1. **Read the error messages**: If there is an issue with the way you have written or executed your code, Python will often print out an error message. Do you best to decipher the message (read it carefully, and think about what is meant by each word in the message), or you can put it directly into Google to get more information. You'll soon get the hang of interpreting these messages (and how to resolve common ones) if you don't panic when one appears. _Remember: making mistakes is normal!_
2. **Google**: When you're trying to figure out how to do something, it should be no surprise that Google is often the best resource. Try searching for queries like `"how to <DO THING> in Python"`. More frequently than not, your question will lead you to a Q/A forum called StackOverflow (see below), which is a great place to find potential answers.
3. **StackOverflow**: StackOverflow is an amazing Q/A forum for asking/answering programming questions. Most basic questions have already been asked/answered here. However, don't hesitate to post your own questions to StackOverflow. Be sure to hone in on the specific question you're trying to answer, and provide error messages and sample code as appropriate. I often find that, by the time I can articulate the question enough to post it, I've figured out my problem anyway.

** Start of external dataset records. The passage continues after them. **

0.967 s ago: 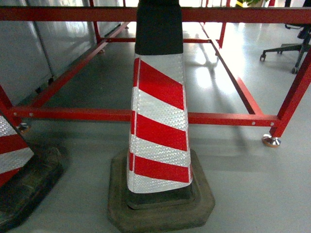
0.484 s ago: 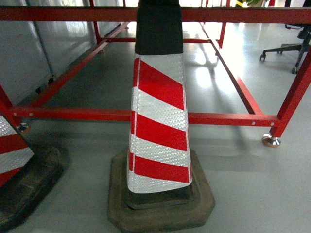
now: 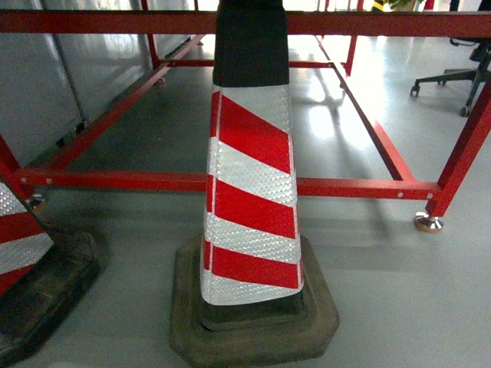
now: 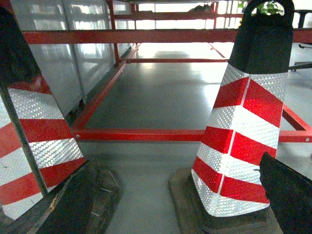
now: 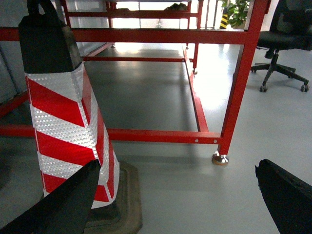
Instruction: Pick blue part to blue bin on bottom shelf
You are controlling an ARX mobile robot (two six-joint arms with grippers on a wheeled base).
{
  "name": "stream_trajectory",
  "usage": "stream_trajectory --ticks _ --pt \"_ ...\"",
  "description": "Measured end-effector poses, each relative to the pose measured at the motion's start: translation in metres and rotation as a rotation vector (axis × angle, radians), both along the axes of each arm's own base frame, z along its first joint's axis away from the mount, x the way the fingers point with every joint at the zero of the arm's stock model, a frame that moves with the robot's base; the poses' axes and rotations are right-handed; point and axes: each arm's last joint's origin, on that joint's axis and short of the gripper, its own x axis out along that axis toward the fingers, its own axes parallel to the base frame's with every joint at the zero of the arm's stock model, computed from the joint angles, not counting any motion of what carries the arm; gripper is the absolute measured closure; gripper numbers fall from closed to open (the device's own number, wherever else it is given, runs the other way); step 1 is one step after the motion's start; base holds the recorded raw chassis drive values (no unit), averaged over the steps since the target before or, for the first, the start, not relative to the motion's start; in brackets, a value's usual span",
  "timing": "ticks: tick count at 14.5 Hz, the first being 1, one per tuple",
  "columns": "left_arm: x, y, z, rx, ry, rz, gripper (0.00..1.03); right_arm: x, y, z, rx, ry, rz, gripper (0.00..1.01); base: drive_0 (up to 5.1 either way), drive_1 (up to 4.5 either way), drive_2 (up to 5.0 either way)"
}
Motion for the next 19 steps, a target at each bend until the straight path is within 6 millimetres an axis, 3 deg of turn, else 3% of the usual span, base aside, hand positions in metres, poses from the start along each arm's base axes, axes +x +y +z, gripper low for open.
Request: stream_trajectory --ticks 19 --pt "0.0000 0.0000 0.0000 0.000 0.000 0.001 0.05 0.0000 0.0000 -0.0001 0.000 0.001 0.000 0.03 0.0 0.00 0.0"
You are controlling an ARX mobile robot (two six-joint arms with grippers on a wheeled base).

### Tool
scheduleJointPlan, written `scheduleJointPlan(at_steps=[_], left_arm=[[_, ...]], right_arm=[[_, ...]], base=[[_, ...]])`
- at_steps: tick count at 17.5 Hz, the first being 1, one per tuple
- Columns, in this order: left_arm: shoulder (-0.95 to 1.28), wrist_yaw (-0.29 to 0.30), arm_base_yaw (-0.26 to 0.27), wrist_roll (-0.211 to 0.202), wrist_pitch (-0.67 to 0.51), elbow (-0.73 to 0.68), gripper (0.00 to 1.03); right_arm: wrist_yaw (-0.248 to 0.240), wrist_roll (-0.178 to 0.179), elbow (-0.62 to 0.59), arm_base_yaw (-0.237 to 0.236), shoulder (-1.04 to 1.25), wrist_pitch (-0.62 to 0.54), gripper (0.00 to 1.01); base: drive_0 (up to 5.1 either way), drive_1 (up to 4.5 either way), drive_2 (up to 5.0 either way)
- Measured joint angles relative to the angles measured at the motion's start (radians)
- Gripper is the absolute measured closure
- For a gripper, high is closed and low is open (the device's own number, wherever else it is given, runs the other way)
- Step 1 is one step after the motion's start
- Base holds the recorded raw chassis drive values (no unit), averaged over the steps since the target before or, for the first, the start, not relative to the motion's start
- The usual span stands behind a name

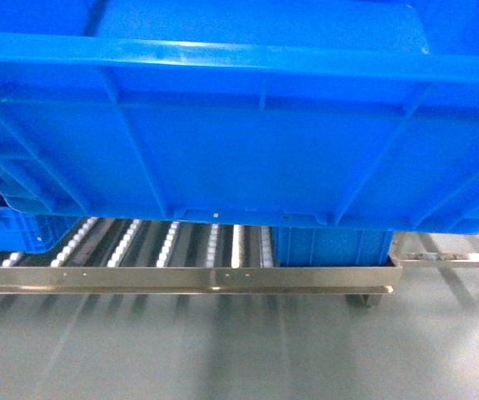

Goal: Place box next to blue box on left shelf

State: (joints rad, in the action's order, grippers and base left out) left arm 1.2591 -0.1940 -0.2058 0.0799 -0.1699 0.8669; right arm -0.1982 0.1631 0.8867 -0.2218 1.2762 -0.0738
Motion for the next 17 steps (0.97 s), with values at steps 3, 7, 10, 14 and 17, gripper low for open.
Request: scheduleJointPlan(at_steps=[3, 7, 10, 14, 17], left_arm=[[0.000, 0.000, 0.000, -0.001, -0.003, 0.000, 0.87], [0.000, 0.001, 0.000, -0.001, 0.001, 0.000, 0.87], [0.000, 0.000, 0.000, -0.001, -0.002, 0.000, 0.87], [0.000, 0.000, 0.000, -0.001, 0.002, 0.000, 0.87], [-0.003, -0.002, 0.005, -0.001, 0.003, 0.000, 0.87]], right_arm=[[0.000, 0.000, 0.000, 0.000, 0.000, 0.003, 0.85], [0.000, 0.000, 0.000, 0.000, 0.000, 0.005, 0.85], [-0.001, 0.000, 0.000, 0.000, 0.000, 0.003, 0.85], [0.000, 0.000, 0.000, 0.000, 0.000, 0.005, 0.85], [0.000, 0.001, 0.000, -0.007, 0.000, 0.003, 0.85]], base=[[-4.7, 3.72, 1.1], [-4.7, 3.72, 1.1], [-4.7, 3.72, 1.1], [-4.7, 3.72, 1.1], [-4.7, 3.72, 1.1]])
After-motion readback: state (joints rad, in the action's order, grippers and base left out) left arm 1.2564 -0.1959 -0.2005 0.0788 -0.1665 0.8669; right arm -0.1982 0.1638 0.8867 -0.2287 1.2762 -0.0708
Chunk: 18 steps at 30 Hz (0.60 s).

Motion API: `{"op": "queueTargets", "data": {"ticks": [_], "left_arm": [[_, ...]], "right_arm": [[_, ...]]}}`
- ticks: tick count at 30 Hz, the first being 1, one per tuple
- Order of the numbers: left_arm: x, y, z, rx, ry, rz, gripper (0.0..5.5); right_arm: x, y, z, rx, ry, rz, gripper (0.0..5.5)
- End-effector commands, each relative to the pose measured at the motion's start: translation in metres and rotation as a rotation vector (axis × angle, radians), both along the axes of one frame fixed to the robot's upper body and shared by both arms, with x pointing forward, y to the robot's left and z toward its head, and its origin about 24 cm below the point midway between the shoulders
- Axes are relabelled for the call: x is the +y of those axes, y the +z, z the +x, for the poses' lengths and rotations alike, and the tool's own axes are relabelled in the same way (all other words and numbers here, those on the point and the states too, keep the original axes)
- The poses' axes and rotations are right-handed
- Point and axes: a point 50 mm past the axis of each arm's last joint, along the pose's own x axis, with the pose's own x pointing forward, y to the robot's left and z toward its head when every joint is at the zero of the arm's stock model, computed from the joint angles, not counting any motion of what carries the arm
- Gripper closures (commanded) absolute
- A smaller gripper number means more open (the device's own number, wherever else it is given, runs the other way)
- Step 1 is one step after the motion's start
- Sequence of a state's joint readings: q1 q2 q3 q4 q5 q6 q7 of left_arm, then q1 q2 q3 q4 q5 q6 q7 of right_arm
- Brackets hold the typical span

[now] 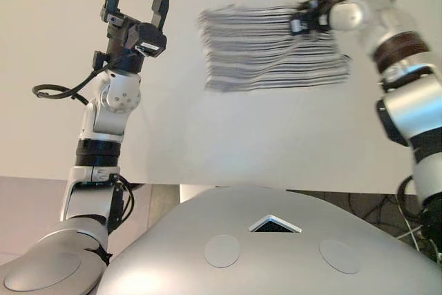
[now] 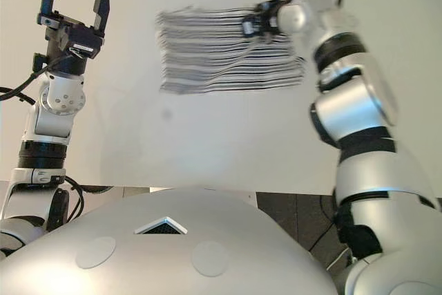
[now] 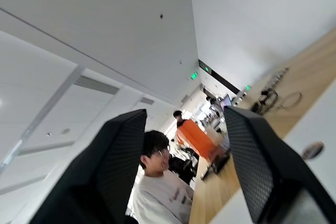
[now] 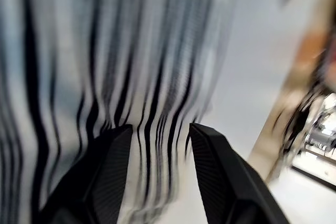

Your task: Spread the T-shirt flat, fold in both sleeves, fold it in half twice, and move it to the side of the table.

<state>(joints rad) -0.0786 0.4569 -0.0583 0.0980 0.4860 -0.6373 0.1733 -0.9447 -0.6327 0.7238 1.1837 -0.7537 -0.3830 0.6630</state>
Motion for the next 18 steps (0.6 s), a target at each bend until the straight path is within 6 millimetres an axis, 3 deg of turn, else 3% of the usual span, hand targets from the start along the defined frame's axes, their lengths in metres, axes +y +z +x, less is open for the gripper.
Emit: {"op": "queueTargets", "data": {"ticks": [1,3,8,12,15,18], "left_arm": [[0.001,-0.005,0.006,0.031,0.026,0.031,2.8],[0.0,-0.004,0.011,0.03,0.032,0.031,2.8],[-0.005,-0.003,0.017,0.03,0.041,0.048,2.8],[-0.009,-0.005,0.019,0.038,0.032,0.06,2.8],[-0.017,-0.012,0.018,0.075,-0.028,0.116,2.8],[-0.025,-0.033,0.012,0.177,-0.143,0.235,2.8]], "right_arm": [[-0.05,0.006,-0.027,0.179,-0.093,-0.089,3.44],[-0.042,0.013,-0.035,0.228,-0.049,-0.044,3.44],[0.02,0.008,-0.072,0.395,0.115,0.134,3.44],[0.058,0.002,-0.084,0.412,0.178,0.265,3.44],[0.067,0.0,-0.085,0.373,0.176,0.305,3.44],[0.058,-0.002,-0.091,0.352,0.151,0.312,3.44]]}}
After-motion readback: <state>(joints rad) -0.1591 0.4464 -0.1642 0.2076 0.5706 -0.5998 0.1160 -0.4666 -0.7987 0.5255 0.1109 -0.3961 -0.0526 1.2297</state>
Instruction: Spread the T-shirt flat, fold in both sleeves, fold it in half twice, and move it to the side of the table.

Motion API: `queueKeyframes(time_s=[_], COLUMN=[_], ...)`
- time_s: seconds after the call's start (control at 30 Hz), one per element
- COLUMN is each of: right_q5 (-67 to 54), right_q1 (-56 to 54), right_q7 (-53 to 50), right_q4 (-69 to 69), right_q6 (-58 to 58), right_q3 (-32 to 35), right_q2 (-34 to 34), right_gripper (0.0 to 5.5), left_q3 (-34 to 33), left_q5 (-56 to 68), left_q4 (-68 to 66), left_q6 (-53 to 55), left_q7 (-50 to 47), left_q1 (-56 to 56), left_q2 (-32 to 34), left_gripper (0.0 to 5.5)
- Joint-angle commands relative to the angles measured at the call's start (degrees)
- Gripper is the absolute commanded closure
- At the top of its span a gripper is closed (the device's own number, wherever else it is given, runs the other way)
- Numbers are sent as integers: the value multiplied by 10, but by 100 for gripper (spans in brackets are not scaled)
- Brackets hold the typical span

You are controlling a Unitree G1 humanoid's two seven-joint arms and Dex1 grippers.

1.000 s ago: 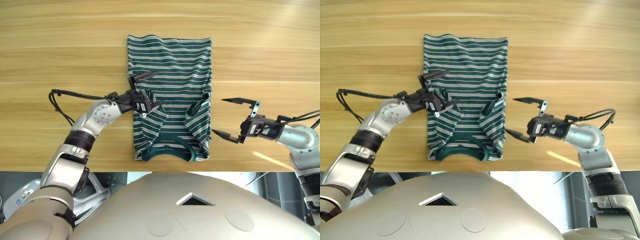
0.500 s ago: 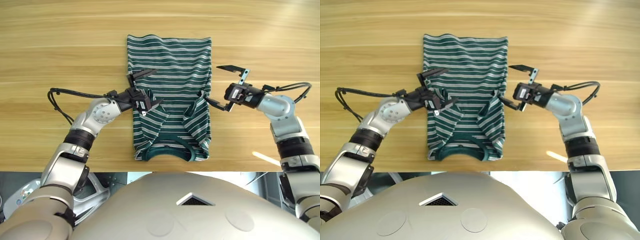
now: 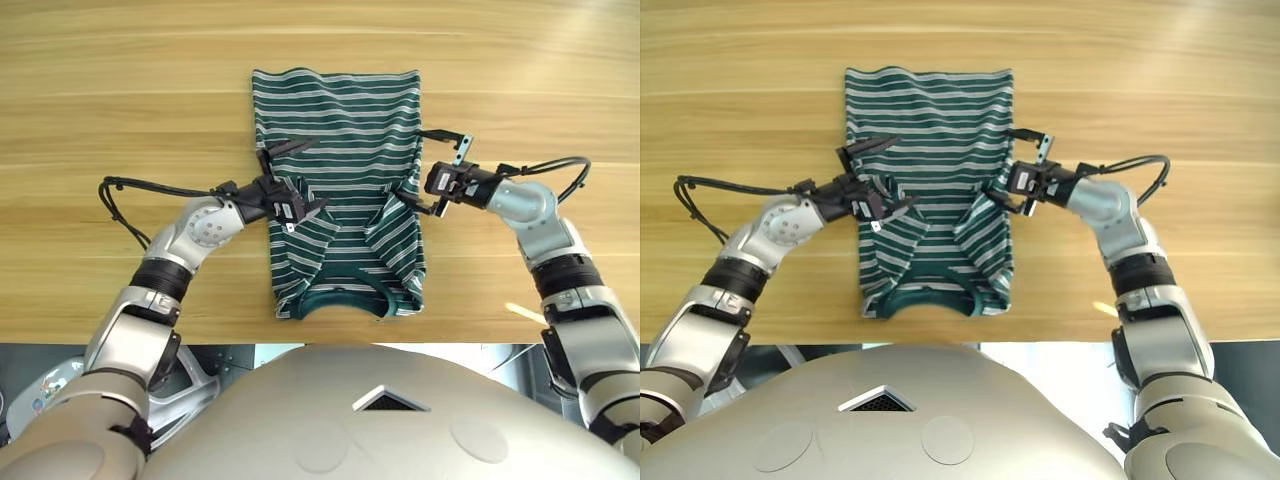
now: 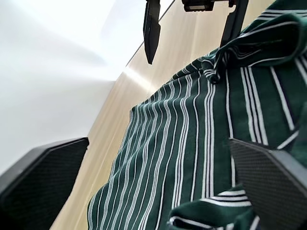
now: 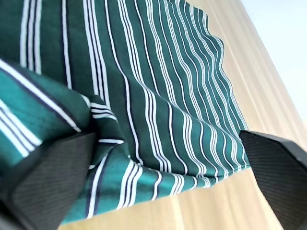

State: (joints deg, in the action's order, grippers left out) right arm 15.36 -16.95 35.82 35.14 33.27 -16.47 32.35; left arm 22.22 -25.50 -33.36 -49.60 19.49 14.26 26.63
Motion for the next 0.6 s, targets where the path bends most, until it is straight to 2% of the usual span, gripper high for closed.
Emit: queueKeyframes(time_s=[0.03,0.13,0.3,0.4,0.5,0.6], right_q5=[66,-3,-140,-213,-291,-288], right_q1=[5,14,57,84,114,141], right_q7=[-26,-10,66,106,146,161], right_q4=[70,35,-75,-139,-201,-212], right_q6=[-30,-5,2,-3,-5,-3], right_q3=[-34,-5,44,75,115,143], right_q2=[14,16,31,45,64,98], right_gripper=[11,11,11,11,11,11], left_q3=[4,-7,-72,-89,-64,-45], left_q5=[-1,17,129,227,306,340], left_q4=[4,8,16,42,90,133], left_q6=[3,-1,-23,-30,-27,-9], left_q7=[1,3,27,86,178,256], left_q1=[-3,-2,16,11,-9,-37], left_q2=[1,5,47,76,100,134], left_gripper=[10,10,10,10,10,10])
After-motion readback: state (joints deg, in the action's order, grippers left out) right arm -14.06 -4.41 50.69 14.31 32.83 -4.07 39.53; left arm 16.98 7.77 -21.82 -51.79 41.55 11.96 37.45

- There is a classical method of debugging called [rubber duck debugging](https://en.wikipedia.org/wiki/Rubber_duck_debugging), which involves simply trying to explain your code/problem to an inanimate object (talking to pets works too). You'll usually be able to fix the problem if you just step back and think about how you would explain it to someone else!
4. **Documentation**: Python's [documentation](https://docs.python.org/3/) is pretty good: very thorough and usually contains helpful examples. The only problem is that it can be too detailed for our purposes, and can sometimes be hard to navigate (where to find information is not immediately obvious in some situations). Searching the documentation is a good way to narrow down what you're looking for.